**THE PROBLEM**
Go through the records below and report each line with "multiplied" in it.
+++ GIVEN RECORDS +++
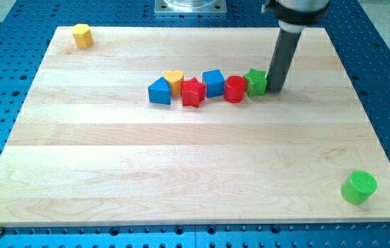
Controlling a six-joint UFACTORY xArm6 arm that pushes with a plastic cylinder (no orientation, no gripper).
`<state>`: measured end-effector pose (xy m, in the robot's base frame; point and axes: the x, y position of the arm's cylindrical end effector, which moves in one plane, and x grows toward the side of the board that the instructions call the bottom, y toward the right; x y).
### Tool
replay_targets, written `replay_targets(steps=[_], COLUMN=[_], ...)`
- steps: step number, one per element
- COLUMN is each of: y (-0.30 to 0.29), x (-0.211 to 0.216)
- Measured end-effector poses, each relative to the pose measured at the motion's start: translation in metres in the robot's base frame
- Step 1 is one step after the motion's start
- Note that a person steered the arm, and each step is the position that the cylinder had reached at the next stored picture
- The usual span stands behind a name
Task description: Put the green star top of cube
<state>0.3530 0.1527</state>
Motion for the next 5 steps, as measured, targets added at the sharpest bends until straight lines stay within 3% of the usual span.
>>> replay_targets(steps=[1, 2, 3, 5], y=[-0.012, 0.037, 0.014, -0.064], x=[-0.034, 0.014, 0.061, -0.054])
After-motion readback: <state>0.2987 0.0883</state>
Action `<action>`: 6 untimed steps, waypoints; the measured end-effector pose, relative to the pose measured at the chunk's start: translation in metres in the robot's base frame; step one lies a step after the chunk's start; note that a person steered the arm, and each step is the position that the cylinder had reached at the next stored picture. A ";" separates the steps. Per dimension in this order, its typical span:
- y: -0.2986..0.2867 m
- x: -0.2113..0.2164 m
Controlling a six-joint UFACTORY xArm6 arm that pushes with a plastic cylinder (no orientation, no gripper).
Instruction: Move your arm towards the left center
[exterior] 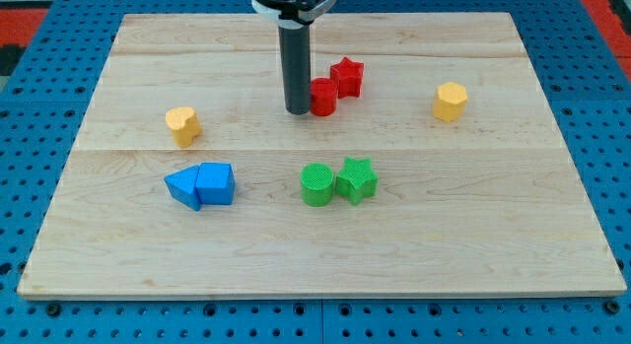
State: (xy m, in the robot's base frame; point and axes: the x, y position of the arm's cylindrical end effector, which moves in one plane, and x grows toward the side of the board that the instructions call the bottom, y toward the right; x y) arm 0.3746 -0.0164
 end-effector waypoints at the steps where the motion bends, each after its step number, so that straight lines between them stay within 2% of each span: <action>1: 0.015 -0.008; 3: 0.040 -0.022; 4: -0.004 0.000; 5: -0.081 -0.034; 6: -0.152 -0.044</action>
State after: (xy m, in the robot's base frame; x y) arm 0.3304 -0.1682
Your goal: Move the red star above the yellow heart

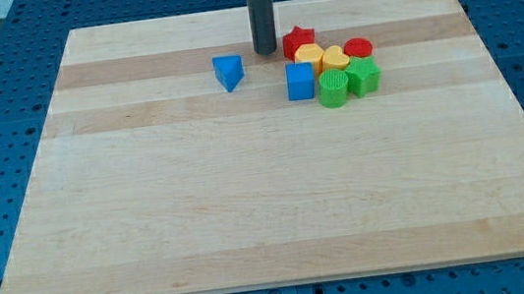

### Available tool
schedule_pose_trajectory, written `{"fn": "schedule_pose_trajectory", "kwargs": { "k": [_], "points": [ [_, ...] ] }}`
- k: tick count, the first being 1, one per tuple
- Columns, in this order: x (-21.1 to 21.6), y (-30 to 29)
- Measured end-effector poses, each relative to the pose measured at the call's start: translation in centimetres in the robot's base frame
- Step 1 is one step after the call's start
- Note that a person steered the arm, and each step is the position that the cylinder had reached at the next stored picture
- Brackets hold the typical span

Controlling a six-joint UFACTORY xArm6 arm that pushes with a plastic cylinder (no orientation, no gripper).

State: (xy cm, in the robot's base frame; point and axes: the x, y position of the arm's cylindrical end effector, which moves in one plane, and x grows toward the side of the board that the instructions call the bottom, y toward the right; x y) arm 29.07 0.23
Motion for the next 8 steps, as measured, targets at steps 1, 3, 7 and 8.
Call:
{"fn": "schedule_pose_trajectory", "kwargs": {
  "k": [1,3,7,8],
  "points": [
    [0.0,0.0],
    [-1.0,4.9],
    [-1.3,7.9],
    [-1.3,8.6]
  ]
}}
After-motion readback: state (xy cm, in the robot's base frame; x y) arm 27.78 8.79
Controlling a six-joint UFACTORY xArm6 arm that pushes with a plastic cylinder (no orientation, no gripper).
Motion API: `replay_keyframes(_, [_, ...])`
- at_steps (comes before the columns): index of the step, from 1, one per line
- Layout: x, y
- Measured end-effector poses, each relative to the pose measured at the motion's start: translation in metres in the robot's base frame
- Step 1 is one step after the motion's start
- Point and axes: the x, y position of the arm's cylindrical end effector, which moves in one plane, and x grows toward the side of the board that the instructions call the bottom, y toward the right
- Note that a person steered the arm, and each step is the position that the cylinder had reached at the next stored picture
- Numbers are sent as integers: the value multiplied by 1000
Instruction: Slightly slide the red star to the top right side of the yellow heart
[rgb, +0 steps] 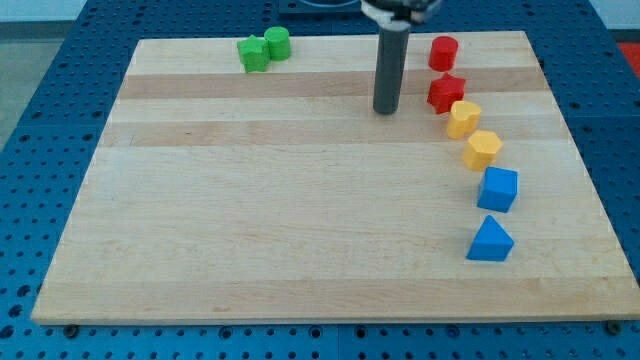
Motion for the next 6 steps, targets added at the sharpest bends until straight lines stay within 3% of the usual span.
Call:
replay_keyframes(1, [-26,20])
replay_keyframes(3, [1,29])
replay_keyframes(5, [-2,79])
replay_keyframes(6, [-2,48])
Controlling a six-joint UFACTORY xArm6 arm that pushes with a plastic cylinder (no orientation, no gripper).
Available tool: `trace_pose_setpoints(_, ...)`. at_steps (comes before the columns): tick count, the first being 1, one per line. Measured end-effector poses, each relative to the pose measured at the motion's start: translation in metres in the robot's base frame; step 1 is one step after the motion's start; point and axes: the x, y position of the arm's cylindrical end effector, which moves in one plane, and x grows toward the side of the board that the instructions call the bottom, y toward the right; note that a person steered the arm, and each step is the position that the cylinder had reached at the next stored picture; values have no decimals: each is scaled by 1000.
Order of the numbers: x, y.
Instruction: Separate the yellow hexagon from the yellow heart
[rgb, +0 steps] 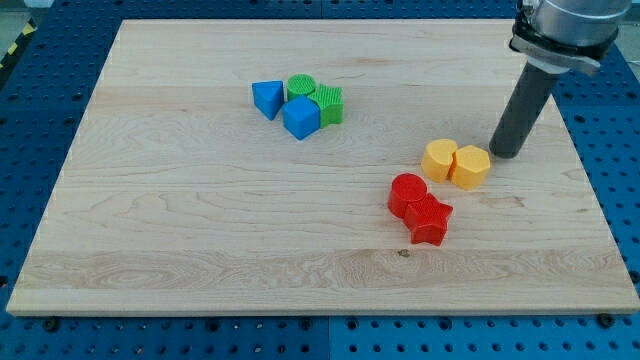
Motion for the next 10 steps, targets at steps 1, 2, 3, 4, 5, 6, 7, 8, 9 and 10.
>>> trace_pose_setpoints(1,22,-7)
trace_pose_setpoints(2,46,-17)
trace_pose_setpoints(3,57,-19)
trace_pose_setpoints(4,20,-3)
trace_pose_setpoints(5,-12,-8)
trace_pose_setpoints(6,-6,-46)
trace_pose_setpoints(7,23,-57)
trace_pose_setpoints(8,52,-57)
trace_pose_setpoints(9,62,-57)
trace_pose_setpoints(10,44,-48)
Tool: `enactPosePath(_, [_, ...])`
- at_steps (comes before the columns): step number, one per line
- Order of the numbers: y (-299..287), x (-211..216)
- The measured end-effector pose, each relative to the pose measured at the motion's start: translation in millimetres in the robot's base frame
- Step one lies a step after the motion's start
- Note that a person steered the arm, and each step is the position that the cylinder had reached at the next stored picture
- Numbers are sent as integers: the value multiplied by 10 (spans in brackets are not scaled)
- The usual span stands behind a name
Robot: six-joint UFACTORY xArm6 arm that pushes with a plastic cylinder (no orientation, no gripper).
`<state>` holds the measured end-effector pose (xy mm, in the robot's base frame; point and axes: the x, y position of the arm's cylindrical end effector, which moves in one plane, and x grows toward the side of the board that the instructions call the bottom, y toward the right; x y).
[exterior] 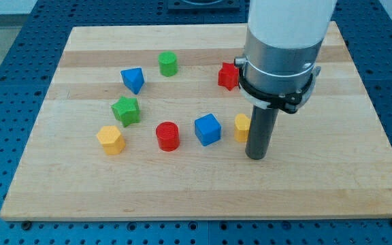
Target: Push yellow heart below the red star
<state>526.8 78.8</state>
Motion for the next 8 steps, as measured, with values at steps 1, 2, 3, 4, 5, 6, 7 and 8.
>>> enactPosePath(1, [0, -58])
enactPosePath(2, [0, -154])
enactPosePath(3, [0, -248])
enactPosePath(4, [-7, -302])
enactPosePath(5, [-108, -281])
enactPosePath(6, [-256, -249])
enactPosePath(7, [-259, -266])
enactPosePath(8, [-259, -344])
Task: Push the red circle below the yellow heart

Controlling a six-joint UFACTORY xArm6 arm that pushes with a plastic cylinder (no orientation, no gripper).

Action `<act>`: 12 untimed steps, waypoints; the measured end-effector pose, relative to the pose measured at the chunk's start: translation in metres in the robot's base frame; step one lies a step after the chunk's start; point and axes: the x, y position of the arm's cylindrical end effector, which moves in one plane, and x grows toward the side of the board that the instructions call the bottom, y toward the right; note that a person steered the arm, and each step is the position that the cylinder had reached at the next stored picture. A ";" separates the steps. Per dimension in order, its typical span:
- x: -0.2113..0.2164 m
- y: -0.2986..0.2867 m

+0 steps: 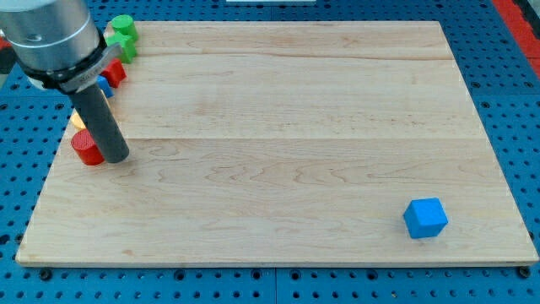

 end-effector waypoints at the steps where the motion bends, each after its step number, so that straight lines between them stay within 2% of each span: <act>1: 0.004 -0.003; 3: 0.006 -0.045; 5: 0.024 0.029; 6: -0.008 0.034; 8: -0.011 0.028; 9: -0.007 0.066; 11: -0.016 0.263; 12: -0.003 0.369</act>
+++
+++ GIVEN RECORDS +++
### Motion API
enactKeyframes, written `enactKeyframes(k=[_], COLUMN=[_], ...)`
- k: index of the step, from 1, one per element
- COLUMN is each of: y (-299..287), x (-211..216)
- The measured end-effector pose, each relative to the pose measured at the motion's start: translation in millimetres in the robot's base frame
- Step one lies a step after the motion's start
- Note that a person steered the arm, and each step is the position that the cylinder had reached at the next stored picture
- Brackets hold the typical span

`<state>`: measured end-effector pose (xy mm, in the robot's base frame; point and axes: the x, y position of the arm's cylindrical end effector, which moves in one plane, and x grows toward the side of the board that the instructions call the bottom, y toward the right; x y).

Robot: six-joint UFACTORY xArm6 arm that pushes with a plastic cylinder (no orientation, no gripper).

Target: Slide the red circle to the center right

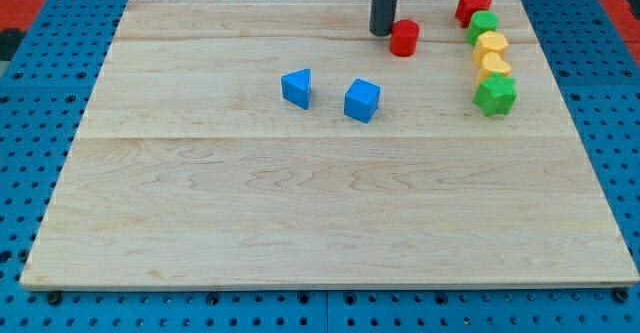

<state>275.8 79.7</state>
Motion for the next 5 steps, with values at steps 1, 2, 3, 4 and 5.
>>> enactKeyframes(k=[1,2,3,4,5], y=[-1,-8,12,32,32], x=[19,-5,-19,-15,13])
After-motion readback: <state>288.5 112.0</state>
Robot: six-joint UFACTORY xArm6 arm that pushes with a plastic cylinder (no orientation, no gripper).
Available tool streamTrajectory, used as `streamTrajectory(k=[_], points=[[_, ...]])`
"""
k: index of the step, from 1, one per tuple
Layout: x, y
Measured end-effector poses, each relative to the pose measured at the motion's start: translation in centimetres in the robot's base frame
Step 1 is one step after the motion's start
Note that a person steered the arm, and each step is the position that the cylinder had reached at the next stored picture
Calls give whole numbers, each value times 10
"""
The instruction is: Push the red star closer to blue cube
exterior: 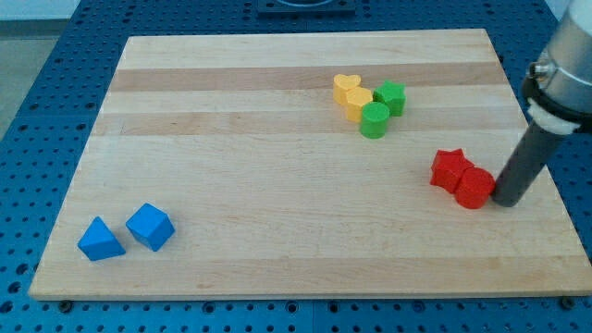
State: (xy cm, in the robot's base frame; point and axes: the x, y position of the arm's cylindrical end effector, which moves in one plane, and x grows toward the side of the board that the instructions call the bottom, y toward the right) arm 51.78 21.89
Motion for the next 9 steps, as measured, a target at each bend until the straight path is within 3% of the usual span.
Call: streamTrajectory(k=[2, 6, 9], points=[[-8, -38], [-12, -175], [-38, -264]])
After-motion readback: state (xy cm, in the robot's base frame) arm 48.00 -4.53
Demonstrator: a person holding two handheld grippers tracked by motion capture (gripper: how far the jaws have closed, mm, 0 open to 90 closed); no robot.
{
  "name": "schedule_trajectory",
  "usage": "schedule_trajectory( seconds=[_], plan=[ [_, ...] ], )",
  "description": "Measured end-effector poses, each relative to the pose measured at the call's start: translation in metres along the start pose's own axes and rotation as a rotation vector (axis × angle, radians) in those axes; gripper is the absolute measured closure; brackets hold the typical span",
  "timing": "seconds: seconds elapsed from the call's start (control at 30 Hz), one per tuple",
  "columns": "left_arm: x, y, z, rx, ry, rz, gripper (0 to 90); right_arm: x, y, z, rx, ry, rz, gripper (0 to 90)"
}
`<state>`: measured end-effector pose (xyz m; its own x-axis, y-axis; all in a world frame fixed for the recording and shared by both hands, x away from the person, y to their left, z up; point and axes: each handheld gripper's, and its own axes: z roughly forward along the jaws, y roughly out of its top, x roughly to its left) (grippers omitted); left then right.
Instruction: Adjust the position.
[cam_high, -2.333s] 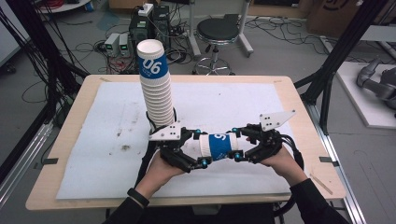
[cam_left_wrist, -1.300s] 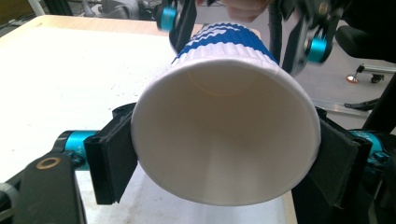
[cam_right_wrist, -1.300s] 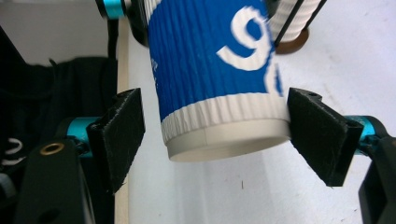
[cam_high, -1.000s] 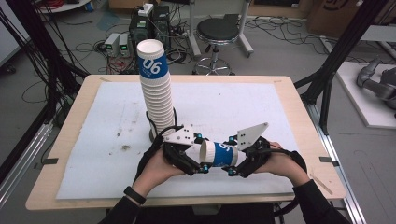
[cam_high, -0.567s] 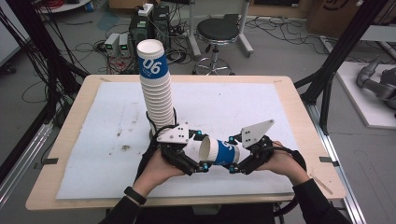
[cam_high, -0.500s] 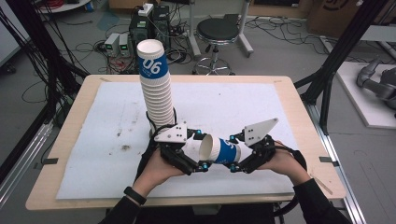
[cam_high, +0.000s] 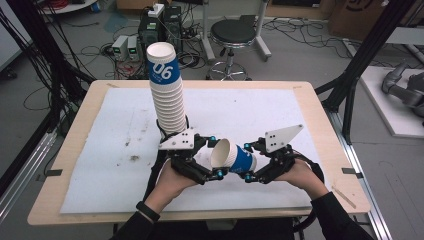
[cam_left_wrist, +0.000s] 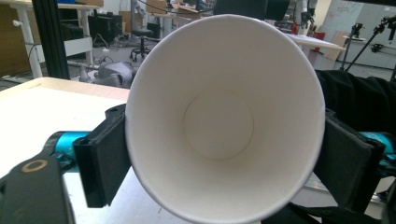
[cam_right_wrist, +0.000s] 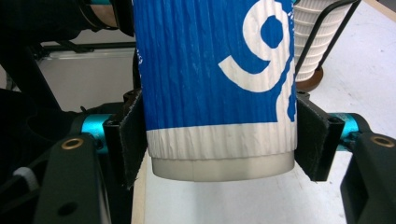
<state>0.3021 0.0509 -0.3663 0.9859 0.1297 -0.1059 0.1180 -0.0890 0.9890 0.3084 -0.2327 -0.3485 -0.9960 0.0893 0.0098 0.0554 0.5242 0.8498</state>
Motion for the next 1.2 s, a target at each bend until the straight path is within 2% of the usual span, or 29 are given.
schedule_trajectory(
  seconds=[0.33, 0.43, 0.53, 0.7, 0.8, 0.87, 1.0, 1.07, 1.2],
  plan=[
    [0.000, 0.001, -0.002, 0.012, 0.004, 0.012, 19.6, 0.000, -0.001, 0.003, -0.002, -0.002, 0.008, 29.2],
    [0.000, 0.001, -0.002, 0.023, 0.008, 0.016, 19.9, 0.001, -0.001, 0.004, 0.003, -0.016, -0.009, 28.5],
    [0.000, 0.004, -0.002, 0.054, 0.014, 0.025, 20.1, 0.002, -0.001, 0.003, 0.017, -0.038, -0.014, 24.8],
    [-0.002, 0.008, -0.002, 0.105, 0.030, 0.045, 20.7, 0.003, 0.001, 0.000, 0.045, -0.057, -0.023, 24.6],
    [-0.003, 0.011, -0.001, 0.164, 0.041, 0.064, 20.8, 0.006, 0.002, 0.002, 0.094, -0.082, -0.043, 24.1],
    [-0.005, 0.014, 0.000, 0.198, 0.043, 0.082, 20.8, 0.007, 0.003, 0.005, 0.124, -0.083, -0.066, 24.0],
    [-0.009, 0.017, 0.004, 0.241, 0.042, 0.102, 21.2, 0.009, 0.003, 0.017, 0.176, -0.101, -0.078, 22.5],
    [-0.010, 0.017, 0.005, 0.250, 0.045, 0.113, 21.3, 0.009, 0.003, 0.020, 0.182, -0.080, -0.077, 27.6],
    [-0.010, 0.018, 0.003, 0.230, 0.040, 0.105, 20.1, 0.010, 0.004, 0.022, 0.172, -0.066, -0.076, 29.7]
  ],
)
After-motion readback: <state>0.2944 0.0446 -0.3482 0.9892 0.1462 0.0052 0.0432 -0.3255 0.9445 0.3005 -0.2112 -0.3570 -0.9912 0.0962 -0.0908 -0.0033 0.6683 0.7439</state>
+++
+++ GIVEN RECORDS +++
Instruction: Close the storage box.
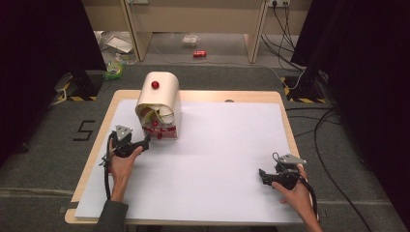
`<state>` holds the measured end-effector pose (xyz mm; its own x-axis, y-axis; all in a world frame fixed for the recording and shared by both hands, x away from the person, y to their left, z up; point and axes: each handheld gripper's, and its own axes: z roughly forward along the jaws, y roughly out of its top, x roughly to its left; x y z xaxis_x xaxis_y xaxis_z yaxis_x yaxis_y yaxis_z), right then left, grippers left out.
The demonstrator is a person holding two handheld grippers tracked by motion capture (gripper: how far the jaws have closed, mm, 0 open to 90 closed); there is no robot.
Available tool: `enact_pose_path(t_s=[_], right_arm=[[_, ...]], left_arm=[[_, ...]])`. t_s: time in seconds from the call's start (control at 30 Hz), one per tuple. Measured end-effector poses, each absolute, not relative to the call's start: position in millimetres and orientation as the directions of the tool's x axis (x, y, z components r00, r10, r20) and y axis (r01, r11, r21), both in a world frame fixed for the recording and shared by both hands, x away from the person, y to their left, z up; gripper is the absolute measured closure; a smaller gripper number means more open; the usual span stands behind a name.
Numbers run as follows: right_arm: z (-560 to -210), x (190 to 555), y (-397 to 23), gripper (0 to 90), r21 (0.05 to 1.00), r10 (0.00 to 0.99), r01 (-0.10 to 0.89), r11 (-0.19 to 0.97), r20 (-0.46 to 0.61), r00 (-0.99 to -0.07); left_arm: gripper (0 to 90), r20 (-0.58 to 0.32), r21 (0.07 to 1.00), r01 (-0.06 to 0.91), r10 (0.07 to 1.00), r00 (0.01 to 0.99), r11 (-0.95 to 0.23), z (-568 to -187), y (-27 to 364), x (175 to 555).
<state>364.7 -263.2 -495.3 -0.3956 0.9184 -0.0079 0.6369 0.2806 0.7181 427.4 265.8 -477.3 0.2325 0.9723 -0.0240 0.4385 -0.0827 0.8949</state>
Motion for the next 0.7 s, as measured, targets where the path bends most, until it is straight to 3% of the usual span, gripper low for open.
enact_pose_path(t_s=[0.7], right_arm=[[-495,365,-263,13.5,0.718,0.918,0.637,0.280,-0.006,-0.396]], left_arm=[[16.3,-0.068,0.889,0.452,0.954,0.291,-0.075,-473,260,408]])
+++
**RESPONSE AREA**
- Numbers are sent as integers: the value multiplied by 1000
- Numbers are sent as integers: the value multiplied by 10 (spans in brackets are not scaled)

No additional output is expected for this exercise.